[Source information Boundary: Start]

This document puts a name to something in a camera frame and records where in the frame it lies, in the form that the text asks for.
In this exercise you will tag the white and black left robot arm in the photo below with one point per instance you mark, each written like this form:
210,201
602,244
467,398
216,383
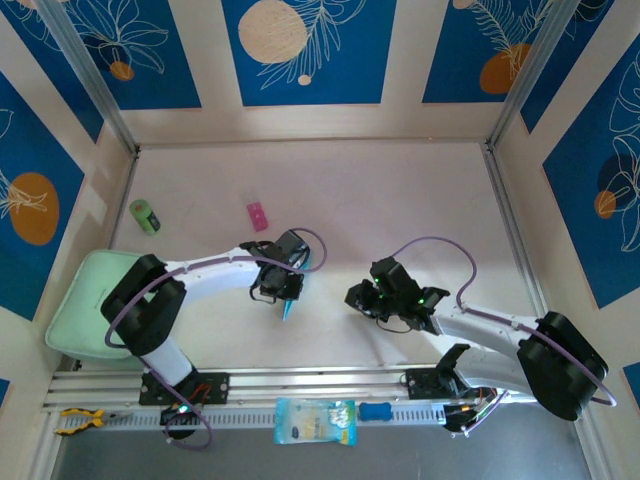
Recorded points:
225,275

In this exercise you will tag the aluminium corner post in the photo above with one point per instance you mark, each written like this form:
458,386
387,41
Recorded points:
85,75
530,75

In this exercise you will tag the aluminium front rail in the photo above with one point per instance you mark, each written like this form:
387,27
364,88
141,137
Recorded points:
310,382

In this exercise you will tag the aluminium side rail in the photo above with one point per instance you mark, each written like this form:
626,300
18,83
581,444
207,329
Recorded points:
505,215
125,190

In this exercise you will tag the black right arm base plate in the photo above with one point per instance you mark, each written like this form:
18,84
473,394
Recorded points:
420,382

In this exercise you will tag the wet wipes packet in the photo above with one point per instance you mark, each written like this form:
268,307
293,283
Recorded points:
315,422

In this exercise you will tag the light blue paper sheet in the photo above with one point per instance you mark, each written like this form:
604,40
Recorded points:
289,310

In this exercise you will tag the black controller board with LED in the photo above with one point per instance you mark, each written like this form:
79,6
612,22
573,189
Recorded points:
180,412

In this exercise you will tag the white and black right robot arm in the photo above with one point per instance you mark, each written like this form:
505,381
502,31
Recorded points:
475,325

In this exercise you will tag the blue bone-shaped sponge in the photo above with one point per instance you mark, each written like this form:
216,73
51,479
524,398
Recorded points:
375,411

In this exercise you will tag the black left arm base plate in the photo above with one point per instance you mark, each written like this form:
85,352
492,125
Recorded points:
215,387

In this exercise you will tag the pink plastic case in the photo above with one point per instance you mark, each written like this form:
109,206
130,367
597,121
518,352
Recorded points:
257,217

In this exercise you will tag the green bottle with black label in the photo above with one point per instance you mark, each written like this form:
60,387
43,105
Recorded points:
145,217

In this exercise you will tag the mint green container lid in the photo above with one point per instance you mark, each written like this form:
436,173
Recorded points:
75,310

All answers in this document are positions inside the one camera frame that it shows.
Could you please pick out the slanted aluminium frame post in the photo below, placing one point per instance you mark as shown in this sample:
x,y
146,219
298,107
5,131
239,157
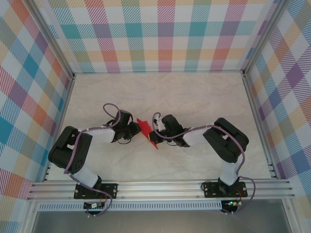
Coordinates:
x,y
263,36
51,36

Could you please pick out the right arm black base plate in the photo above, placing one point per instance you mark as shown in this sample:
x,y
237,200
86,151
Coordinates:
x,y
210,189

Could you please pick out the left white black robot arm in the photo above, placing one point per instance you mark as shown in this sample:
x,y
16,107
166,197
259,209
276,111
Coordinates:
x,y
102,134

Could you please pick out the aluminium table edge rail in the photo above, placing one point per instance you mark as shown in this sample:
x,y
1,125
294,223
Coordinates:
x,y
257,121
60,121
158,72

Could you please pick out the wide aluminium mounting rail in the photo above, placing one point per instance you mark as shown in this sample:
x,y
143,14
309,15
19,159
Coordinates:
x,y
158,190

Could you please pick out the red paper sheet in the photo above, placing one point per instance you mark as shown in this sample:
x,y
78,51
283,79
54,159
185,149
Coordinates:
x,y
145,127

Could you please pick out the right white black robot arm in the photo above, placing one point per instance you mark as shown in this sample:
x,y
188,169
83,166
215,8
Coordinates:
x,y
196,137

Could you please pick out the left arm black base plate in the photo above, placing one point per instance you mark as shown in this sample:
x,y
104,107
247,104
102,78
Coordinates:
x,y
110,190

[Source information Boundary: End]

**Work to be completed**
Nothing but the records above, exact and without pictures, should appear in the answer.

**Output**
This document puts a name to something in a camera frame and records where in the frame it lies, in the form that the text asks for.
In this exercise you will tag the white and black left robot arm in the photo below with one point per instance you mark, each written like this form:
210,201
602,244
467,398
216,383
Recorded points:
225,275

In this exercise you will tag the aluminium corner post in the photo above with one point per instance you mark, each written like this form:
458,386
387,41
Recorded points:
85,75
530,75

In this exercise you will tag the aluminium front rail in the photo above with one point per instance you mark, each written like this form:
387,27
364,88
141,137
Recorded points:
310,382

In this exercise you will tag the aluminium side rail in the photo above with one point per instance you mark, each written like this form:
626,300
18,83
581,444
207,329
Recorded points:
505,215
125,190

In this exercise you will tag the black right arm base plate in the photo above with one point per instance you mark, each written like this form:
18,84
473,394
Recorded points:
420,382

In this exercise you will tag the wet wipes packet in the photo above with one point per instance you mark, each written like this form:
268,307
293,283
Recorded points:
315,422

In this exercise you will tag the light blue paper sheet in the photo above with one point per instance you mark, each written like this form:
604,40
Recorded points:
289,310

In this exercise you will tag the black controller board with LED in the photo above with one point per instance you mark, each written like this form:
79,6
612,22
573,189
Recorded points:
180,412

In this exercise you will tag the white and black right robot arm in the photo above with one point per instance you mark, each written like this form:
505,381
502,31
Recorded points:
475,325

In this exercise you will tag the blue bone-shaped sponge in the photo above with one point per instance you mark, each written like this form:
216,73
51,479
524,398
Recorded points:
375,411

In this exercise you will tag the black left arm base plate in the photo above with one point per instance you mark, each written like this form:
85,352
492,125
Recorded points:
215,387

In this exercise you will tag the pink plastic case in the photo above with one point per instance you mark, each written like this form:
109,206
130,367
597,121
518,352
Recorded points:
257,217

In this exercise you will tag the green bottle with black label in the photo above with one point per instance you mark, each written like this form:
60,387
43,105
Recorded points:
145,217

In this exercise you will tag the mint green container lid in the photo above with one point per instance you mark, each written like this form:
436,173
Recorded points:
75,310

All answers in this document are positions inside the one camera frame that it shows.
Could you please pick out the slanted aluminium frame post in the photo below, placing one point per instance you mark as shown in this sample:
x,y
146,219
298,107
5,131
239,157
Coordinates:
x,y
263,36
51,36

Could you please pick out the right arm black base plate in the photo above, placing one point per instance you mark as shown in this sample:
x,y
237,200
86,151
Coordinates:
x,y
210,189

Could you please pick out the left white black robot arm in the photo above, placing one point per instance you mark as shown in this sample:
x,y
16,107
166,197
259,209
276,111
Coordinates:
x,y
102,134

Could you please pick out the aluminium table edge rail in the photo above, placing one point per instance you mark as shown in this sample:
x,y
1,125
294,223
Coordinates:
x,y
257,121
60,121
158,72

Could you please pick out the wide aluminium mounting rail in the photo above, placing one point per instance you mark as shown in this sample:
x,y
143,14
309,15
19,159
Coordinates:
x,y
158,190

Could you please pick out the red paper sheet in the photo above, placing one point per instance you mark as shown in this sample:
x,y
78,51
283,79
54,159
185,149
Coordinates:
x,y
145,127

Could you please pick out the right white black robot arm in the photo above, placing one point per instance you mark as shown in this sample:
x,y
188,169
83,166
215,8
Coordinates:
x,y
196,137

Could you please pick out the left arm black base plate in the photo above, placing one point per instance you mark as shown in this sample:
x,y
104,107
247,104
102,78
Coordinates:
x,y
110,190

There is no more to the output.